• Task to carry out
The entries are to be written out again with no differences.

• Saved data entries
#####

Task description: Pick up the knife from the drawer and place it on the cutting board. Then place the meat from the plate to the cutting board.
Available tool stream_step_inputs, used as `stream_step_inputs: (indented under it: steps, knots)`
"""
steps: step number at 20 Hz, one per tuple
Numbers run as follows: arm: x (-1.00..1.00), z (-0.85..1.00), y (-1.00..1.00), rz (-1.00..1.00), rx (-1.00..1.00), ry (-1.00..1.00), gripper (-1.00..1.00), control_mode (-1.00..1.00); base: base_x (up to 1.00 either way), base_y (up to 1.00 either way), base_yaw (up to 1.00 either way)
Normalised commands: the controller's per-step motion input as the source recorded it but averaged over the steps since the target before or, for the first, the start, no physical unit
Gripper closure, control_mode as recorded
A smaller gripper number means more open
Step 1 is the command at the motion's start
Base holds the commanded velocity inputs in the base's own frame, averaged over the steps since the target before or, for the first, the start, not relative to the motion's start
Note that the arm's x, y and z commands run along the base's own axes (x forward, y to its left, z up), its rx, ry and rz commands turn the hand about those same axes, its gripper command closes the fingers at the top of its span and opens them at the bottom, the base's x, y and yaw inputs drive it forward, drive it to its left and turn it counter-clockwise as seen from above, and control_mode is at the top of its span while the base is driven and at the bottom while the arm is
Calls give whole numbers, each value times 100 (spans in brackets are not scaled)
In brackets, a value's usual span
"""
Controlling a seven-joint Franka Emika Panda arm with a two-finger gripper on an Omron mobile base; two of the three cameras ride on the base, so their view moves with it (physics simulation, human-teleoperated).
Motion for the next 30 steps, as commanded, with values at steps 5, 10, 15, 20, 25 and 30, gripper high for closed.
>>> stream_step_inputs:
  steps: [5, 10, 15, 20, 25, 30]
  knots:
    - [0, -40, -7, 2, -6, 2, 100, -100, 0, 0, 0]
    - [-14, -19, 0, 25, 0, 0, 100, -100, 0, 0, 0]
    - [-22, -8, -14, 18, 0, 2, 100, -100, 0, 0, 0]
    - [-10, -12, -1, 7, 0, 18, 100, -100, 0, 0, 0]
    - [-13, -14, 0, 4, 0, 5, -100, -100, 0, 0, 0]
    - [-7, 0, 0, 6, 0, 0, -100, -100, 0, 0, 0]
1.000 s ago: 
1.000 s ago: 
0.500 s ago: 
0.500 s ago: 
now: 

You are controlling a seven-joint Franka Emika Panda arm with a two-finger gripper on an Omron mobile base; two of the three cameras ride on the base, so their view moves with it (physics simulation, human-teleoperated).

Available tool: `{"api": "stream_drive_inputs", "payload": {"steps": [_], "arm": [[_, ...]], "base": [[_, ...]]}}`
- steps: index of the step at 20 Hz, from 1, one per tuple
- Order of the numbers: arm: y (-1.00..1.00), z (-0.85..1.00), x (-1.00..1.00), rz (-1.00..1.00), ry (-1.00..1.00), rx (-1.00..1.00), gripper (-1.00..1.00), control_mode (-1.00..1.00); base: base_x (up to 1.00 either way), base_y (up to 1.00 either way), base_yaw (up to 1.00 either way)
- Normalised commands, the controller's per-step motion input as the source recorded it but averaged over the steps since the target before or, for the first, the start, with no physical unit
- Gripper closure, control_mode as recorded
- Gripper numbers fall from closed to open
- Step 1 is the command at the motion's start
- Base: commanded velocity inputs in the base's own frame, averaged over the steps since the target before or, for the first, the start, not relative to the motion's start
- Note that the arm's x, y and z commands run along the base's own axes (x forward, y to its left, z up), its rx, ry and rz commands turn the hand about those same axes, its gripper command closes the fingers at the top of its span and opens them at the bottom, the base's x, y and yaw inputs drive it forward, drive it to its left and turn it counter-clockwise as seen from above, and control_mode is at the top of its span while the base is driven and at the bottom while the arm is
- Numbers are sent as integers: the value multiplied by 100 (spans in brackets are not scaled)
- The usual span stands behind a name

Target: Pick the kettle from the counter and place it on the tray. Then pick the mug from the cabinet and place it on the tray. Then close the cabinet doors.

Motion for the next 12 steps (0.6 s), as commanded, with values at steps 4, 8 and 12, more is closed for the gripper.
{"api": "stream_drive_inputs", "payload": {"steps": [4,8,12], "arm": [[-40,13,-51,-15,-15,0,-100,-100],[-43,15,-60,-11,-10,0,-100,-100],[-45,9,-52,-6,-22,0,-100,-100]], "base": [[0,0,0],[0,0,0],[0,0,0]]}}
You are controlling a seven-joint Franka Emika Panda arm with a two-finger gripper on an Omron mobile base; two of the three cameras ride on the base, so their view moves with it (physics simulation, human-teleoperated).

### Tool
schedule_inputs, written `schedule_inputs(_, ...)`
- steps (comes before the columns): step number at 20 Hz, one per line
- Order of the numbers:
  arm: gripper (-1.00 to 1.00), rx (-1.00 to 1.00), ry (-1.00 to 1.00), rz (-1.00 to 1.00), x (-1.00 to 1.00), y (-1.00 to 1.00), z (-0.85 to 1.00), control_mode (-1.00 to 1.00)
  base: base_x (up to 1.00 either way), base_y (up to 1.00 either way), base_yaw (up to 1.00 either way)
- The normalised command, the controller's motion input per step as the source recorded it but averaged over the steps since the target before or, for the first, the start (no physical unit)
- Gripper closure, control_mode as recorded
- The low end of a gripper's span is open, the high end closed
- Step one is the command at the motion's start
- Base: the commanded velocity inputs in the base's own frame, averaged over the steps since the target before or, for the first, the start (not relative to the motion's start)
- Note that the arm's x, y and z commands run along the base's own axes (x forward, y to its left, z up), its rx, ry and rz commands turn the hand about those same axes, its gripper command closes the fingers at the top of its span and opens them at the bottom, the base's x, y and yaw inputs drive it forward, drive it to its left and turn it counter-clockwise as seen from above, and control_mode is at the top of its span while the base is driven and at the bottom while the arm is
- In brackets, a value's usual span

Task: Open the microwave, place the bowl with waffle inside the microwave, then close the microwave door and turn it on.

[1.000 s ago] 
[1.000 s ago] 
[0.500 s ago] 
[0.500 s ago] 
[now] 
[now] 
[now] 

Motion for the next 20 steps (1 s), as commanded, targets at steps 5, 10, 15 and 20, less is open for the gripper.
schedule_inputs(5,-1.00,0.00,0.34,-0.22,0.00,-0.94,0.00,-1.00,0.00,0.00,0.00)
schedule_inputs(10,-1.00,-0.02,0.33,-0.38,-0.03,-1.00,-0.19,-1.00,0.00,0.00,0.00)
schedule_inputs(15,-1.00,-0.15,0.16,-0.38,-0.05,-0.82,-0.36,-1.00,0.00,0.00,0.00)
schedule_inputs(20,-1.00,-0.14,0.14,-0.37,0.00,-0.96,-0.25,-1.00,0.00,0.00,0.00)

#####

• Result of this exercise
Task description: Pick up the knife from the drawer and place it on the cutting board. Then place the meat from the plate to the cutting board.
Available tool stream_step_inputs, used as `stream_step_inputs: (indented under it: steps, knots)`
"""
steps: step number at 20 Hz, one per tuple
Numbers run as follows: arm: x (-1.00..1.00), z (-0.85..1.00), y (-1.00..1.00), rz (-1.00..1.00), rx (-1.00..1.00), ry (-1.00..1.00), gripper (-1.00..1.00), control_mode (-1.00..1.00); base: base_x (up to 1.00 either way), base_y (up to 1.00 either way), base_yaw (up to 1.00 either way)
Normalised commands: the controller's per-step motion input as the source recorded it but averaged over the steps since the target before or, for the first, the start, no physical unit
Gripper closure, control_mode as recorded
A smaller gripper number means more open
Step 1 is the command at the motion's start
Base holds the commanded velocity inputs in the base's own frame, averaged over the steps since the target before or, for the first, the start, not relative to the motion's start
Note that the arm's x, y and z commands run along the base's own axes (x forward, y to its left, z up), its rx, ry and rz commands turn the hand about those same axes, its gripper command closes the fingers at the top of its span and opens them at the bottom, the base's x, y and yaw inputs drive it forward, drive it to its left and turn it counter-clockwise as seen from above, and control_mode is at the top of its span while the base is driven and at the bottom while the arm is
Calls give whole numbers, each value times 100 (spans in brackets are not scaled)
In brackets, a value's usual span
"""
Controlling a seven-joint Franka Emika Panda arm with a two-finger gripper on an Omron mobile base; two of the three cameras ride on the base, so their view moves with it (physics simulation, human-teleoperated).
Motion for the next 30 steps, as commanded, with values at steps 5, 10, 15, 20, 25 and 30, gripper high for closed.
>>> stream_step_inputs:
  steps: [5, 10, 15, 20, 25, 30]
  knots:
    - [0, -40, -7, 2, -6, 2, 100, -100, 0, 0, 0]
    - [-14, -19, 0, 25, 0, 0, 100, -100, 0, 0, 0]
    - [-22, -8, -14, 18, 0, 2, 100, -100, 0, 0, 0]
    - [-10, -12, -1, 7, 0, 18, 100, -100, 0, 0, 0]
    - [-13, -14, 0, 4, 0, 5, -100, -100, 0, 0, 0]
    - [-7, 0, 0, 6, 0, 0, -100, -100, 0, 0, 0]
1.000 s ago: 
1.000 s ago: 
0.500 s ago: 
0.500 s ago: 
now: 

You are controlling a seven-joint Franka Emika Panda arm with a two-finger gripper on an Omron mobile base; two of the three cameras ride on the base, so their view moves with it (physics simulation, human-teleoperated).

Available tool: `{"api": "stream_drive_inputs", "payload": {"steps": [_], "arm": [[_, ...]], "base": [[_, ...]]}}`
- steps: index of the step at 20 Hz, from 1, one per tuple
- Order of the numbers: arm: y (-1.00..1.00), z (-0.85..1.00), x (-1.00..1.00), rz (-1.00..1.00), ry (-1.00..1.00), rx (-1.00..1.00), gripper (-1.00..1.00), control_mode (-1.00..1.00); base: base_x (up to 1.00 either way), base_y (up to 1.00 either way), base_yaw (up to 1.00 either way)
- Normalised commands, the controller's per-step motion input as the source recorded it but averaged over the steps since the target before or, for the first, the start, with no physical unit
- Gripper closure, control_mode as recorded
- Gripper numbers fall from closed to open
- Step 1 is the command at the motion's start
- Base: commanded velocity inputs in the base's own frame, averaged over the steps since the target before or, for the first, the start, not relative to the motion's start
- Note that the arm's x, y and z commands run along the base's own axes (x forward, y to its left, z up), its rx, ry and rz commands turn the hand about those same axes, its gripper command closes the fingers at the top of its span and opens them at the bottom, the base's x, y and yaw inputs drive it forward, drive it to its left and turn it counter-clockwise as seen from above, and control_mode is at the top of its span while the base is driven and at the bottom while the arm is
- Numbers are sent as integers: the value multiplied by 100 (spans in brackets are not scaled)
- The usual span stands behind a name

Target: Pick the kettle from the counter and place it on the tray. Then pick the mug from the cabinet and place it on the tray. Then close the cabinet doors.

Motion for the next 12 steps (0.6 s), as commanded, with values at steps 4, 8 and 12, more is closed for the gripper.
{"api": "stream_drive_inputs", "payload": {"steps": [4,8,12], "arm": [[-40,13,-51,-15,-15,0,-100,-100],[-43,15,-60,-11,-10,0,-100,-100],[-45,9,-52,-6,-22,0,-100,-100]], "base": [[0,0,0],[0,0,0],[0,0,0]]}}
You are controlling a seven-joint Franka Emika Panda arm with a two-finger gripper on an Omron mobile base; two of the three cameras ride on the base, so their view moves with it (physics simulation, human-teleoperated).

### Tool
schedule_inputs, written `schedule_inputs(_, ...)`
- steps (comes before the columns): step number at 20 Hz, one per line
- Order of the numbers:
  arm: gripper (-1.00 to 1.00), rx (-1.00 to 1.00), ry (-1.00 to 1.00), rz (-1.00 to 1.00), x (-1.00 to 1.00), y (-1.00 to 1.00), z (-0.85 to 1.00), control_mode (-1.00 to 1.00)
  base: base_x (up to 1.00 either way), base_y (up to 1.00 either way), base_yaw (up to 1.00 either way)
- The normalised command, the controller's motion input per step as the source recorded it but averaged over the steps since the target before or, for the first, the start (no physical unit)
- Gripper closure, control_mode as recorded
- The low end of a gripper's span is open, the high end closed
- Step one is the command at the motion's start
- Base: the commanded velocity inputs in the base's own frame, averaged over the steps since the target before or, for the first, the start (not relative to the motion's start)
- Note that the arm's x, y and z commands run along the base's own axes (x forward, y to its left, z up), its rx, ry and rz commands turn the hand about those same axes, its gripper command closes the fingers at the top of its span and opens them at the bottom, the base's x, y and yaw inputs drive it forward, drive it to its left and turn it counter-clockwise as seen from above, and control_mode is at the top of its span while the base is driven and at the bottom while the arm is
- In brackets, a value's usual span

Task: Open the microwave, place the bowl with waffle inside the microwave, then close the microwave door and turn it on.

[1.000 s ago] 
[1.000 s ago] 
[0.500 s ago] 
[0.500 s ago] 
[now] 
[now] 
[now] 

Motion for the next 20 steps (1 s), as commanded, targets at steps 5, 10, 15 and 20, less is open for the gripper.
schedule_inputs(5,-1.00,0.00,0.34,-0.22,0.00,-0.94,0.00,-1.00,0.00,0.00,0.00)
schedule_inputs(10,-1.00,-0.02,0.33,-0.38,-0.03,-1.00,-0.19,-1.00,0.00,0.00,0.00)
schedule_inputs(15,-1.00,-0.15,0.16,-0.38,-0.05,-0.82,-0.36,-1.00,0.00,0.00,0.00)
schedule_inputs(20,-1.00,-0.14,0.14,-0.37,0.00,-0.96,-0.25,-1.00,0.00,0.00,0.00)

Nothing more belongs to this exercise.